--- ASSIGNED TASK ---
Verbatim transcription with images omitted: return the entries below in full.

--- INFORMATION GIVEN ---
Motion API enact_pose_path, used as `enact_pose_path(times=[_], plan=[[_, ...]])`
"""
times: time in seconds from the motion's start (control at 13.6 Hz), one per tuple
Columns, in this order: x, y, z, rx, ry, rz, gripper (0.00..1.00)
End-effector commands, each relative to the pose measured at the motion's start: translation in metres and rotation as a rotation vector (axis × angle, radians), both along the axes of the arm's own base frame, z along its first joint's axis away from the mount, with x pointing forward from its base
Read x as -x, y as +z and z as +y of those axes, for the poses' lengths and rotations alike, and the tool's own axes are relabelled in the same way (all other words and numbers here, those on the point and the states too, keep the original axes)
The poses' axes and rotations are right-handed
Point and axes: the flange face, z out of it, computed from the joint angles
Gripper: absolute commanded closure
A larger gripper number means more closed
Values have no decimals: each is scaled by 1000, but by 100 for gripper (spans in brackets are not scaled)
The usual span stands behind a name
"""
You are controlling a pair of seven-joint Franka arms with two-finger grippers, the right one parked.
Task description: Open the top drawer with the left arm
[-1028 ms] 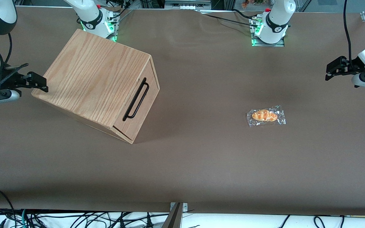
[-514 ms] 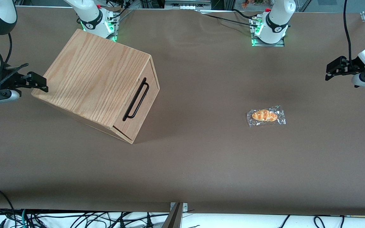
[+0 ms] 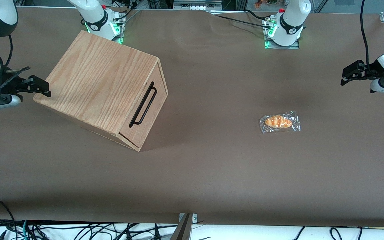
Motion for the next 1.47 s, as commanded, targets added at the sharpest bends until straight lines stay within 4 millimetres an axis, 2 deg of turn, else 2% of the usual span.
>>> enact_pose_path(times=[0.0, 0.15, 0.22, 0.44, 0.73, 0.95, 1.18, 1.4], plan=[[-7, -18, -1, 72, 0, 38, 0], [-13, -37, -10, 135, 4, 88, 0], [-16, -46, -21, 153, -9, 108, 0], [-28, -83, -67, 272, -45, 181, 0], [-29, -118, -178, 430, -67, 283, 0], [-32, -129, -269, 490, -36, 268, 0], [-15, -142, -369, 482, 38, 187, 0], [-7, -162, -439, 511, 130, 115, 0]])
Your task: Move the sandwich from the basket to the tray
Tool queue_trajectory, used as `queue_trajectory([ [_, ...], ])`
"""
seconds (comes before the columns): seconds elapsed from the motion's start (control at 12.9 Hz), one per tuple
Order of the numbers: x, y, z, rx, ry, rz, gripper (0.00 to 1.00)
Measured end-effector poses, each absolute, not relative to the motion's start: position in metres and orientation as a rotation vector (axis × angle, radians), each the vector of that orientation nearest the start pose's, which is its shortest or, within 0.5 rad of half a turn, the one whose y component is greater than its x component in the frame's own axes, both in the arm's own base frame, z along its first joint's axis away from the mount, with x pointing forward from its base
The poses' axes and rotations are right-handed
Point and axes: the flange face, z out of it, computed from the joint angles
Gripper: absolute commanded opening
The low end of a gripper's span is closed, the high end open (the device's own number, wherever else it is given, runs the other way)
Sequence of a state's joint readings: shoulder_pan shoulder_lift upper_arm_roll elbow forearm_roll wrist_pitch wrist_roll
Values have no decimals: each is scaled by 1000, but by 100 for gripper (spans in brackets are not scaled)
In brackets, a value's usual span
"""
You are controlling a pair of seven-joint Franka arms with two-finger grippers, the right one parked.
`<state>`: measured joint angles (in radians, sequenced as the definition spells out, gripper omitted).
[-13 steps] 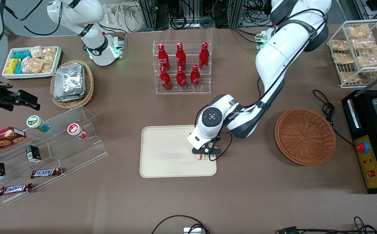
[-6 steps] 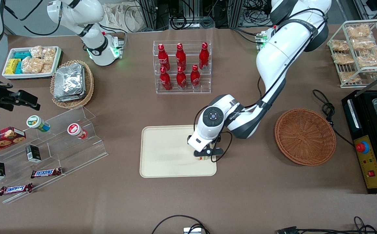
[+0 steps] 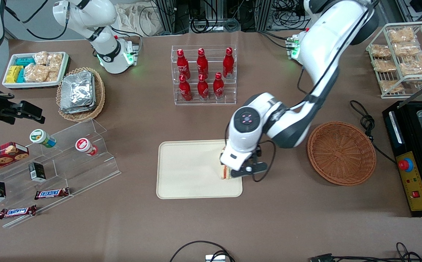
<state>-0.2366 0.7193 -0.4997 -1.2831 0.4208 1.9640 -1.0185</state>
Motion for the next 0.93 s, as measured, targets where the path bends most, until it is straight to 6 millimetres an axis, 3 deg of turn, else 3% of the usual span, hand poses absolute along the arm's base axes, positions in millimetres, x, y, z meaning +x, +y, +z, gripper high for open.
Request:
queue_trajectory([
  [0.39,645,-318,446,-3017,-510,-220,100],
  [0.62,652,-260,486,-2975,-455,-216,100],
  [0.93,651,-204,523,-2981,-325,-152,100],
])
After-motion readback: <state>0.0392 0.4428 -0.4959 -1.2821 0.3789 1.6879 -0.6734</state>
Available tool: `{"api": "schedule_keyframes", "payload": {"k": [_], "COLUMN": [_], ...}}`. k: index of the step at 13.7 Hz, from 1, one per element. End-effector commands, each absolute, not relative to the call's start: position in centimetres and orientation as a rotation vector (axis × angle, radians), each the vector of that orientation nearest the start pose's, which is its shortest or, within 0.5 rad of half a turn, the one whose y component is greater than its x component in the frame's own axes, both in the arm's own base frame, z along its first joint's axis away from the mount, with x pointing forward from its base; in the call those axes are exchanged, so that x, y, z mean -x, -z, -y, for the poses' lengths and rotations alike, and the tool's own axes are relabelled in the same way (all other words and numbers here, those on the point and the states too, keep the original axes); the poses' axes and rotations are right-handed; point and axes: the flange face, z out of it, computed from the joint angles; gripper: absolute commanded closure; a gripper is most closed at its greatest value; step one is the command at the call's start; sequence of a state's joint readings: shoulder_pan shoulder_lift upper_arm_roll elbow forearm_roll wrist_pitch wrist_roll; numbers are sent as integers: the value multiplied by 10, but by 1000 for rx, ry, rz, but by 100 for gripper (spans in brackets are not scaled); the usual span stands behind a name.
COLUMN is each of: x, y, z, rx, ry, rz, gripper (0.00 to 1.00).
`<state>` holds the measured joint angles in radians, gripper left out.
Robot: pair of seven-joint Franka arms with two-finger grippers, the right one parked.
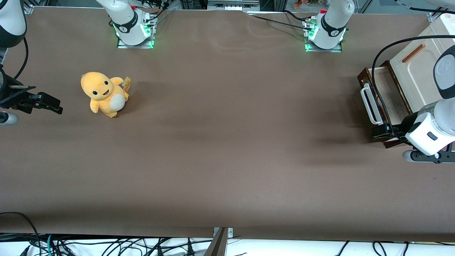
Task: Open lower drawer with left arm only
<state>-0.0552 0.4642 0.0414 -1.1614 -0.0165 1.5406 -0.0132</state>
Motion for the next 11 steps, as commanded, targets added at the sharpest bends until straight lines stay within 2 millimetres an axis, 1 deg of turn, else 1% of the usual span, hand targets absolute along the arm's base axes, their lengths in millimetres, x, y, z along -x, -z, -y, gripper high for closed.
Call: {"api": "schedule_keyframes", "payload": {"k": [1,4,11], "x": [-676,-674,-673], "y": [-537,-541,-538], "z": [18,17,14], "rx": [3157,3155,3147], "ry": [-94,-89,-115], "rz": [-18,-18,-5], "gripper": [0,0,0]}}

--- RESULT OF THE EXERCISE ---
Motion API enact_pose_path, used as `enact_pose_path(times=[_], plan=[[_, ...]])`
"""
times: time in seconds from the motion's start (control at 13.6 Hz), one per tuple
Columns, in this order: x, y, z, rx, ry, rz, gripper (0.00..1.00)
End-effector commands, each relative to the pose measured at the motion's start: translation in metres and rotation as a rotation vector (axis × angle, radians), both along the axes of the arm's own base frame, z along its first joint's axis away from the mount, with x pointing forward from its base
Read x as -x, y as +z and z as +y of those axes, for the poses' lengths and rotations alike, and the tool's own axes are relabelled in the same way (all other words and numbers here, those on the point and the states too, keep the original axes)
The poses' axes and rotations are right-handed
Point and axes: the flange face, z out of it, computed from the joint angles
Gripper: absolute commanded closure
A larger gripper number means more closed
Values have no decimals: each is scaled by 1000, but by 100 for gripper (spans in brackets are not scaled)
The usual span stands behind a name
"""
You are controlling a pair of seven-joint Franka arms with two-finger grippers, the right one parked.
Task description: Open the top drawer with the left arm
[-1028 ms] 
[-514 ms] 
[+0 ms] 
Motion for the next 1.47 s, as commanded, targets added at the sharpest bends until straight lines stay within 4 millimetres an axis, 2 deg of turn, else 2% of the usual span.
>>> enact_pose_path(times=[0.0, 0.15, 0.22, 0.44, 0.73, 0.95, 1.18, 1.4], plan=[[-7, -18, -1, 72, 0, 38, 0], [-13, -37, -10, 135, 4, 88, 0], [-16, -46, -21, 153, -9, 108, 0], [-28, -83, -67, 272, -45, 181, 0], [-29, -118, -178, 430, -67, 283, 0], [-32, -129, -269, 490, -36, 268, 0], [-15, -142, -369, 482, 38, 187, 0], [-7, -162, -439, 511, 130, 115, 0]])
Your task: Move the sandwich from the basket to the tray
Tool queue_trajectory, used as `queue_trajectory([ [_, ...], ])`
"""
seconds (comes before the columns): seconds elapsed from the motion's start (control at 12.9 Hz), one per tuple
Order of the numbers: x, y, z, rx, ry, rz, gripper (0.00 to 1.00)
Measured end-effector poses, each absolute, not relative to the motion's start: position in metres and orientation as a rotation vector (axis × angle, radians), each the vector of that orientation nearest the start pose's, which is its shortest or, within 0.5 rad of half a turn, the one whose y component is greater than its x component in the frame's own axes, both in the arm's own base frame, z along its first joint's axis away from the mount, with x pointing forward from its base
The poses' axes and rotations are right-handed
Point and axes: the flange face, z out of it, computed from the joint angles
Gripper: absolute commanded opening
The low end of a gripper's span is closed, the high end open (the device's own number, wherever else it is given, runs the other way)
Sequence of a state's joint readings: shoulder_pan shoulder_lift upper_arm_roll elbow forearm_roll wrist_pitch wrist_roll
Values have no decimals: each is scaled by 1000, but by 100 for gripper (spans in brackets are not scaled)
In brackets, a value's usual span
"""
You are controlling a pair of seven-joint Franka arms with two-finger grippers, the right one parked.
`<state>`: measured joint angles (in radians, sequenced as the definition spells out, gripper omitted).
[-13 steps] 
[-6 steps] 
[+0 steps] 
<state>-0.2366 0.7193 -0.4997 -1.2831 0.4208 1.9640 -1.0185</state>
Motion for the next 0.93 s, as measured, targets where the path bends most, until it is straight to 6 millimetres an axis, 3 deg of turn, else 3% of the usual span, hand poses absolute along the arm's base axes, positions in millimetres, x, y, z meaning +x, +y, +z, gripper high for open.
Request:
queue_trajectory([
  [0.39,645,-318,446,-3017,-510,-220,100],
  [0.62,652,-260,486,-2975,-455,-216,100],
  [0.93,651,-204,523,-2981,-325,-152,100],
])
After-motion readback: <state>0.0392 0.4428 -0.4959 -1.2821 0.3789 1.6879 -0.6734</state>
Available tool: `{"api": "schedule_keyframes", "payload": {"k": [_], "COLUMN": [_], ...}}`. k: index of the step at 13.7 Hz, from 1, one per element. End-effector commands, each absolute, not relative to the call's start: position in centimetres and orientation as a rotation vector (axis × angle, radians), each the vector of that orientation nearest the start pose's, which is its shortest or, within 0.5 rad of half a turn, the one whose y component is greater than its x component in the frame's own axes, both in the arm's own base frame, z along its first joint's axis away from the mount, with x pointing forward from its base; in the call those axes are exchanged, so that x, y, z mean -x, -z, -y, for the poses' lengths and rotations alike, and the tool's own axes are relabelled in the same way (all other words and numbers here, those on the point and the states too, keep the original axes); the poses' axes and rotations are right-handed; point and axes: the flange face, z out of it, computed from the joint angles; gripper: absolute commanded closure; a gripper is most closed at its greatest value; step one is the command at the call's start; sequence of a state's joint readings: shoulder_pan shoulder_lift upper_arm_roll elbow forearm_roll wrist_pitch wrist_roll; numbers are sent as integers: the value multiplied by 10, but by 1000 for rx, ry, rz, but by 100 for gripper (spans in brackets are not scaled); the usual span stands behind a name.
COLUMN is each of: x, y, z, rx, ry, rz, gripper (0.00 to 1.00).
`<state>` holds the measured joint angles in radians, gripper left out.
Robot: pair of seven-joint Franka arms with two-finger grippers, the right one parked.
Task: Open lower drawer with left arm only
<state>-0.0552 0.4642 0.0414 -1.1614 -0.0165 1.5406 -0.0132</state>
Motion for the next 11 steps, as commanded, targets added at the sharpest bends until straight lines stay within 2 millimetres an axis, 1 deg of turn, else 1% of the usual span, hand targets absolute along the arm's base axes, their lengths in millimetres, x, y, z along -x, -z, -y, gripper high for closed.
Call: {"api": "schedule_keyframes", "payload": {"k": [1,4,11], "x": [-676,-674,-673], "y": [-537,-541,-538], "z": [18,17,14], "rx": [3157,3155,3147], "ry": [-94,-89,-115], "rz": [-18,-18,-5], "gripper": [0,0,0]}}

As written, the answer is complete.